When it comes to diversity in negotiation teams, the immediate and most obvious observation is the lack of women at the negotiation table. Maybe this is the first diversity factor to consider when assembling your negation team? The authors of the book Her Place at the Table, Deborah M. Kolb, Judith Williams, and Carol Frohlinger definitely think so, and we certainly tend to agree.
If you want to know more about women in negotiations, join Victoria Plaksin, Managing Director of The Trusted Negotiator, at the seminar for the Small Business Victoria Festival: Women’s Unfair Advantage in Negotiation
Additional resources on this topic:
We are watching:
Build a Tower, Build a Team by designer Tom Wujec
Entertaining and counter-intuitive learnings about how to make sure that your team performs effectively. Tom’s clever and witty experiment teaches us that true teamwork is not a race for power.
We are reading:
Diversity: bringing the business case to life
Diversity is an opportunity to create dynamic and successful teams of the future. There is a compelling and irrefutable business case for diversity, so in partnership with Virgin Unite The B Team have compiled a compendium on how diversity can drive innovation, creativity and success. (The B Team is a not-for-profit initiative formed by a global group of business leaders to catalyse a better way of doing business, for the wellbeing of people and the planet.)

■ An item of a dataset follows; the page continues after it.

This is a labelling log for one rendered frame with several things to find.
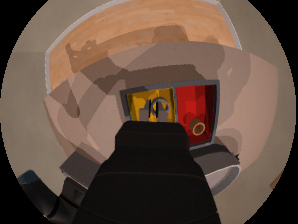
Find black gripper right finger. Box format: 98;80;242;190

Elizabeth A. Mannix is a professor of management and organizations at Cornell University’s Johnson Graduate School of Management. Her research and teaching focus on negotiation in teams, the performance of diverse groups, coalitions, power and alliances, and knowledge sharing in teams. In this article she poses the question: Do you know how to find strength in numbers?
The secret, according to Professor Mannix, is to agree on the substance of the negotiation, then identify, leverage, and smoothly coordinate each team member’s unique abilities.
Her Place at the Table: A Woman’s Guide to Negotiating Five Key Challenges to Leadership Success
By Deborah M. Kolb, Judith Williams & Carol Frohlinger
Fantastic book about gender issues (and opportunities!) at the negotiation table. Tom Peters said of this book: “It will help individual women negotiate what they need to succeed as leaders and help their firms support them in their efforts. That way we all win!”
We are listening to:
NPR Ted Radio hour – Trust and consequences
Our lives are fueled by trust: in our loved ones, our colleagues, our leaders. But how do we cultivate it, and restore if it’s lost? In this episode, TED speakers explore our relationship with trust and share some great insights into building trust within your team.
"Imagine a world where the men in business not only come home with more value in the deal, but with a new sense of trust and respect as a society?"